Kenya in global spotlight over seizure, deportation of Turk

Fethullah Gulen who lives in self-exile in the United States since 1999, strongly denies any involvement in coup attempt. PHOTO | THOMAS URBAIN | AFP

A nephew of exiled cleric Fethullah Gulen remains in the custody of Turkish security services after he was captured in Nairobi and deported to Turkey, turning the spotlight on Kenya’s human rights policies.

Mr Selahaddin Gulen, a nephew of the US-based Islamic preacher who is accused of organising a coup against President Recep Tayyip Erdogan, was picked from Kenya last month where his wife Serriye works as a teacher.

Foreign Affairs Principal Secretary Macharia Kamau did not answer calls by the Business Daily over the matter that oddly places Kenya among the few countries that had yielded to Turkey’s ongoing efforts to round up suspected dissidents living abroad over the 2016 failed coup attempt.

Several countries such as the US, Germany, the UK, Poland, Brazil, Greece, Montenegro, Bosnia, and Romania have rejected Turkish extradition requests.

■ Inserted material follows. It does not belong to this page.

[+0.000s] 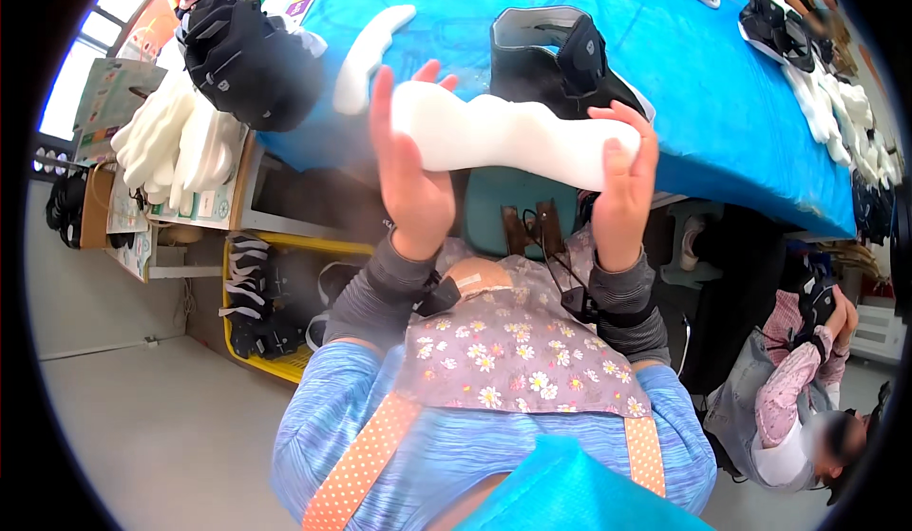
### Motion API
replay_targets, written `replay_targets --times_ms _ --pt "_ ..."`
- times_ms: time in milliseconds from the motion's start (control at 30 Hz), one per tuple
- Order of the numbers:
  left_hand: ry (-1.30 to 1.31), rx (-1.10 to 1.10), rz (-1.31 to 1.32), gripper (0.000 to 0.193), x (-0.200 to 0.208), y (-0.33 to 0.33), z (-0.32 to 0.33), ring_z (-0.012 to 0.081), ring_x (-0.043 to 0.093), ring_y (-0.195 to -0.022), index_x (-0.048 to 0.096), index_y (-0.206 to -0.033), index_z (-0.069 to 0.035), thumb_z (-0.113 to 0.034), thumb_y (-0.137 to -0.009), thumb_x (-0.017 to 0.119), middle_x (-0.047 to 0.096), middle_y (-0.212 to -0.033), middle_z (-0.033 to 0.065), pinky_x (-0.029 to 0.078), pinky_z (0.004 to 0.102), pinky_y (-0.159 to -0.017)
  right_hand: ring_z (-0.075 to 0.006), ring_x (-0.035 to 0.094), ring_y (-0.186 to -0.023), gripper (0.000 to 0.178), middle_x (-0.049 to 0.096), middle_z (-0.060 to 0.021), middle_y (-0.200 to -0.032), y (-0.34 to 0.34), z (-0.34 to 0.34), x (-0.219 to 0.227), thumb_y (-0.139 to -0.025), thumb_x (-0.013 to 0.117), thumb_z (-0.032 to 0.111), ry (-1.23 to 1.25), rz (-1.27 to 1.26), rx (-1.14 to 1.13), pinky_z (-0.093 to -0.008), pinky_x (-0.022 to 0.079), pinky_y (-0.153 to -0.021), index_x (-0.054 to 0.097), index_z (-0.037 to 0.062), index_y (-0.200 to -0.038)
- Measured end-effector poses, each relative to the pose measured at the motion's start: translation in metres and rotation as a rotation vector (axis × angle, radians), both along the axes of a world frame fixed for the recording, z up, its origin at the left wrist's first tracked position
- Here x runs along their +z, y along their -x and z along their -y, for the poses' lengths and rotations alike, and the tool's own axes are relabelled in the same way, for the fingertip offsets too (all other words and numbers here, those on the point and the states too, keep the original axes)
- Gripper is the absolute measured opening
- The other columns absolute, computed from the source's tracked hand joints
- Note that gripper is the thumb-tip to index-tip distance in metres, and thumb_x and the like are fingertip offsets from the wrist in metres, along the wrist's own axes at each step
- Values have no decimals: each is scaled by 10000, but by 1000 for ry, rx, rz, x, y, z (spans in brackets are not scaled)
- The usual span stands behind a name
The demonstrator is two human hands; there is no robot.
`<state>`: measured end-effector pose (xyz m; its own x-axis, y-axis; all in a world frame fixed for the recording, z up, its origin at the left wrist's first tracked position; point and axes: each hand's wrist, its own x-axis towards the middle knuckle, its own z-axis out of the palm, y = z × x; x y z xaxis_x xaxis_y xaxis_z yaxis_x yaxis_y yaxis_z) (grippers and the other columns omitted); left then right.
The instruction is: The person inserts foam padding into the interior of a shoe upper and aligns the components by hand.
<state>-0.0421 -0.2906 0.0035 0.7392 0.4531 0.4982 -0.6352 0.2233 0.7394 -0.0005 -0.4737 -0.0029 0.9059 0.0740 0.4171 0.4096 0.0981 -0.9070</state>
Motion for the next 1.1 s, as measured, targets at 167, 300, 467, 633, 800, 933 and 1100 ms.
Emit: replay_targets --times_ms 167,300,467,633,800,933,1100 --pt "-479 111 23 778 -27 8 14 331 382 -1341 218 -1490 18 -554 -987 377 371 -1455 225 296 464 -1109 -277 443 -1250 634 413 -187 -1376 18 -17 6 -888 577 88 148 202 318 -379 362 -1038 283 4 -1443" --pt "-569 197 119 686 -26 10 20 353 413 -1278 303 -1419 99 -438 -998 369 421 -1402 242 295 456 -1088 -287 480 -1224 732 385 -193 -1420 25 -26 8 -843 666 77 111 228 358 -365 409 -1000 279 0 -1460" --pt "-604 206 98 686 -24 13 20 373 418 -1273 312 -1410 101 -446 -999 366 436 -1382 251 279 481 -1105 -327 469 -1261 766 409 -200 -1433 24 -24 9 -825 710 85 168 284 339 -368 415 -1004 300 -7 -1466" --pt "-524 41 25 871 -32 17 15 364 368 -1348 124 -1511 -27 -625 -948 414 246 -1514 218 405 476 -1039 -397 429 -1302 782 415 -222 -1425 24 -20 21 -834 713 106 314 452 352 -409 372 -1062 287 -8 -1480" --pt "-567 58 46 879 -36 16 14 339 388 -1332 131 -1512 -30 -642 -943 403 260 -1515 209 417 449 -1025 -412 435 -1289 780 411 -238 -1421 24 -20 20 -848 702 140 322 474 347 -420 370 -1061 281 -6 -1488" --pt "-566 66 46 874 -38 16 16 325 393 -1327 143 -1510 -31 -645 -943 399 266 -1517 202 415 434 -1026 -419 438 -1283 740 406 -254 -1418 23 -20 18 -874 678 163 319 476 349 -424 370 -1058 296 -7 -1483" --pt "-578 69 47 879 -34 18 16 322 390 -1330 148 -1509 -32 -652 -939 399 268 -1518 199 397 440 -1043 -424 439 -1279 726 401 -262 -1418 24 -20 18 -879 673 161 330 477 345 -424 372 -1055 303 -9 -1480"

The Kosovo government in 2018 sacked two top security officials for carrying an illegal arrest and deportation of six Turks.

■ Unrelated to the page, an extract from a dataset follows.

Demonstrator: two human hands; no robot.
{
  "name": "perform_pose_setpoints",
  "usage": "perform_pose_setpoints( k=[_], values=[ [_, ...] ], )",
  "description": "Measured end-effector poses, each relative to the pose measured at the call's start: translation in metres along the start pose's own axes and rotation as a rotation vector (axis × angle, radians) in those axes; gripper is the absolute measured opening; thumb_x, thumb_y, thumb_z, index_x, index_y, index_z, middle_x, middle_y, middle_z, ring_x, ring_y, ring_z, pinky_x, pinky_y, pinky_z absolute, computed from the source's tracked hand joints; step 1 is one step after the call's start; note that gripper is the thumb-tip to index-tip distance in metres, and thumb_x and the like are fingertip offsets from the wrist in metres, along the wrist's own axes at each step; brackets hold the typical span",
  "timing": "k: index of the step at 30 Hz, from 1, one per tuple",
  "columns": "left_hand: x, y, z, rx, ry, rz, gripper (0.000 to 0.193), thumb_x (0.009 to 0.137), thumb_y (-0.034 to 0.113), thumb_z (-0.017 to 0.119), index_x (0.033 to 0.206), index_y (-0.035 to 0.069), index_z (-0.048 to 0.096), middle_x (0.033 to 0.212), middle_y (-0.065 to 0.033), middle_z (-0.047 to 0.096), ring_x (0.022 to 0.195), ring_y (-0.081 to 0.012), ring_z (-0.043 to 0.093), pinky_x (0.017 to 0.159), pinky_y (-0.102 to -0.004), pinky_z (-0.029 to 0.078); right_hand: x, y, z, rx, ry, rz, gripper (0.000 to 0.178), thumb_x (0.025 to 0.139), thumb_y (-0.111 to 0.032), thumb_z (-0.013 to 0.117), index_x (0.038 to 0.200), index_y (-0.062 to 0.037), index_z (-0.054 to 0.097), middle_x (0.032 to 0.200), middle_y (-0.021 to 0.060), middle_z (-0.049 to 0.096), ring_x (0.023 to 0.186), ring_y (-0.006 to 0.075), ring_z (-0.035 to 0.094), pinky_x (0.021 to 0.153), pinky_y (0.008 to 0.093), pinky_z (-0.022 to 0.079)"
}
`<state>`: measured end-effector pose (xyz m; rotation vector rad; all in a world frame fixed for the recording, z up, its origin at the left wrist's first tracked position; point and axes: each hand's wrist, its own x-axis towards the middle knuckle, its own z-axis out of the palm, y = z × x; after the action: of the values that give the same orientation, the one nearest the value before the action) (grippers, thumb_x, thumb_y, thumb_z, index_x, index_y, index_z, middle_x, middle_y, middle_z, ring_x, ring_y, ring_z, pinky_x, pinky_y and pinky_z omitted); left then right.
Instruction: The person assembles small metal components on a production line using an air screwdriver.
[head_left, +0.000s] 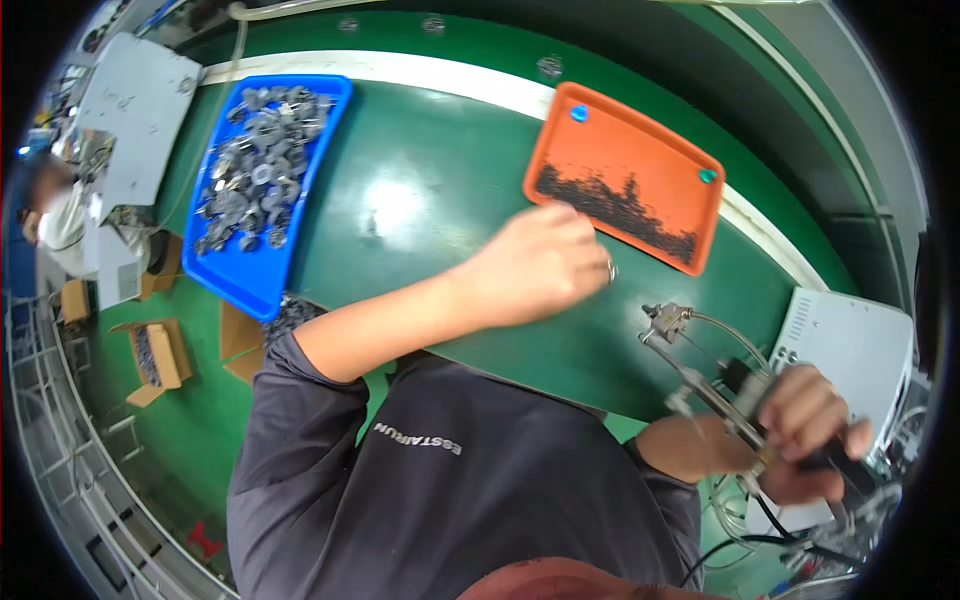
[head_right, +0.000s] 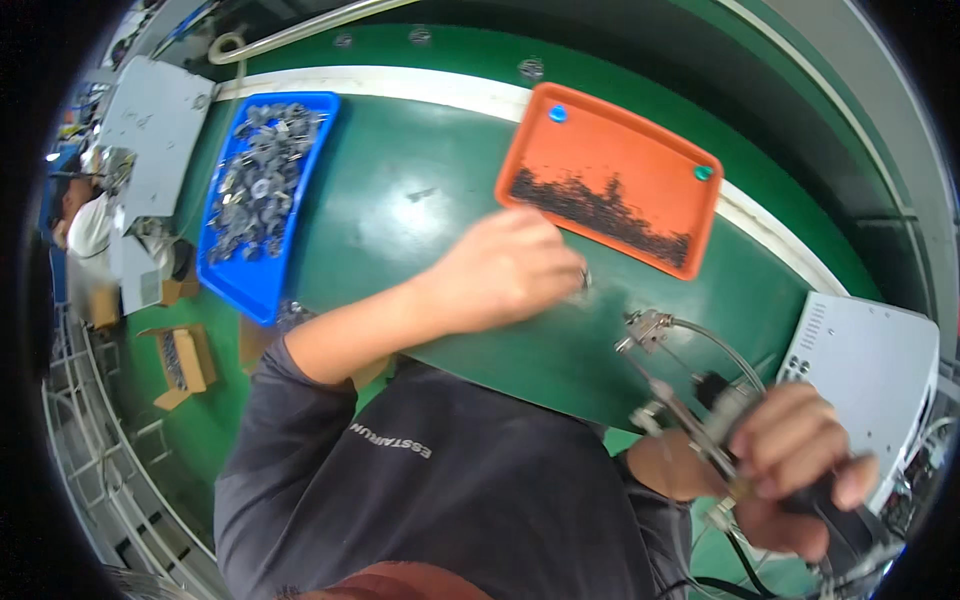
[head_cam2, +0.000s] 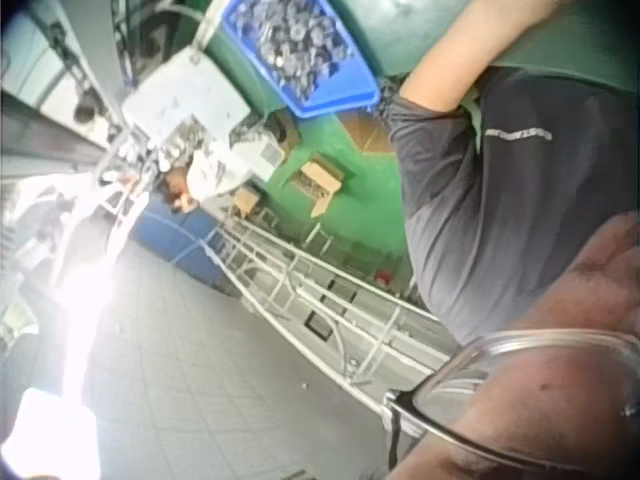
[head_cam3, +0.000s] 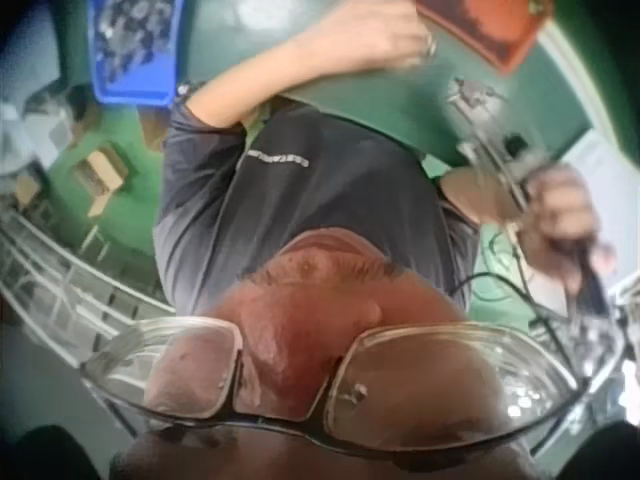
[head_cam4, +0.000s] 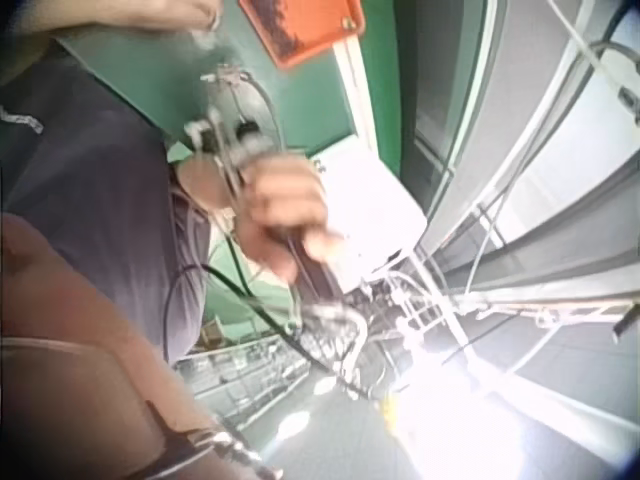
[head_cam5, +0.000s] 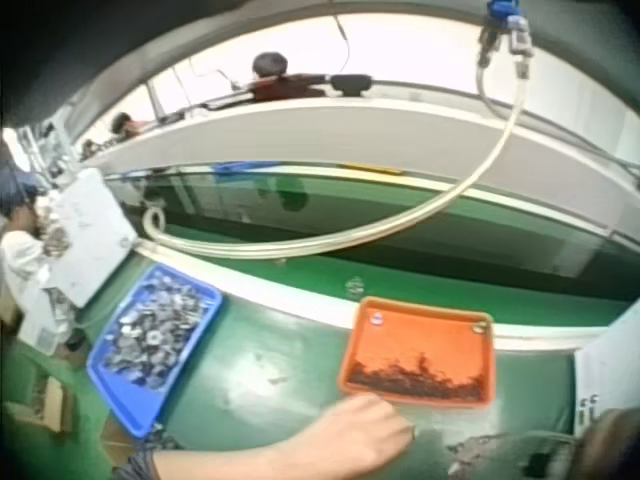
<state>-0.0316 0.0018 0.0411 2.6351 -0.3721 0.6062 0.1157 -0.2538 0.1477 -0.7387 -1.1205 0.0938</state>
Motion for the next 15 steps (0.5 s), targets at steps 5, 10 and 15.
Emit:
perform_pose_setpoints(
  k=[5, 10, 15],
  values=[
    [-0.068, -0.084, -0.117, 0.569, 0.417, -0.421, 0.014, 0.075, 0.008, 0.081, 0.089, 0.007, 0.076, 0.095, -0.0100, 0.077, 0.088, -0.0291, 0.071, 0.079, -0.0403, 0.052, 0.000, 0.008, -0.006, -0.139, 0.039, 0.010, 0.048, 0.097, -0.047, 0.070, 0.124, -0.0132, 0.050, 0.067, -0.0029, 0.055, 0.053, 0.0120, 0.055, 0.049, 0.0244, 0.047],
    [-0.145, -0.127, -0.166, 0.858, 0.282, -0.845, 0.017, 0.082, 0.021, 0.082, 0.094, 0.009, 0.080, 0.115, -0.0102, 0.074, 0.109, -0.0313, 0.067, 0.097, -0.0417, 0.051, 0.008, 0.011, -0.003, -0.141, -0.061, 0.005, 0.041, 0.099, -0.042, 0.069, 0.118, -0.0133, 0.048, 0.068, -0.0019, 0.054, 0.051, 0.0135, 0.055, 0.046, 0.0260, 0.046],
    [0.003, -0.135, -0.106, 0.260, 0.208, -0.330, 0.027, 0.089, 0.010, 0.074, 0.116, 0.008, 0.074, 0.123, -0.0121, 0.070, 0.119, -0.0317, 0.064, 0.105, -0.0414, 0.049, 0.004, 0.009, -0.007, -0.148, -0.042, 0.016, 0.040, 0.100, -0.040, 0.069, 0.116, -0.0110, 0.047, 0.068, -0.0012, 0.054, 0.050, 0.0142, 0.055, 0.045, 0.0278, 0.048]
  ],
)
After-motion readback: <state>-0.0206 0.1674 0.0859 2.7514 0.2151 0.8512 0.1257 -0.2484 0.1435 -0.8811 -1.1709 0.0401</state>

The targeted cleric, whom the US government has refused to deport to Turkey for lack of sufficient evidence, is associated with many educational institutions globally including six Kenyan schools operating under the name of Light Academy and Light International School.

The schools, based in Nairobi, Mombasa, and Malindi, were set up in 1998 by the Omeriye Foundation and offer the Kenyan 8-4-4 curriculum as well as the British curriculum. The Turkish government in 2016 formally asked Kenya to shut down the schools — a request Nairobi did not honour.

The younger Gulen, who has Turkish citizenship and permanent US residency, has been accused of belonging to an outlawed organisation headed by his uncle. He arrived in Kenya on a tourist visa in October last year, according to a report by The New York Times that saw his court affidavit.

He was arrested by the immigration officials shortly after arriving in the country based on a “red notice” alert issued by Interpol for a purported child molestation case. However, Mr Gulen, according to the affidavit, said he was acquitted of the charges in 2008.

Mr Gulen told the High Court that Turkish authorities were keen on subjecting him to political persecution as they have done to the members of his extended family.

He is believed to have disappeared last month just days before his case came up for hearing, he vanished while on his way to the headquarters of the Directorate of Criminal Investigations (DCI) on Nairobi’s Kiambu Road, according to his lawyer Jotham Arwa.

“It was a requirement of his bail that he should appear every Monday to confirm that he was still within the jurisdiction,” the lawyer said in an interview with Turkey’s Anadolu news agency.

Turkey considers the Gulen movement a terrorist organisation, dubbing it the Fethullahist Terror Organisation.

President Erdogan has over the years cracked down on thousands of individuals believed to have links with Gulen. Thousands of State employees have been suspended or sacked for allegedly being sympathisers of the cleric. The arrest of Selahaddin Gulen rekindles memories of another high-profile arrest of a Turkish national on Kenyan soil two decades ago.

A former Kurdish rebel chief Abdullah Ocalan was captured by Turkish security agencies in Nairobi on February 16, 1999, blindfolded, handcuffed, and put on a flight to Turkey.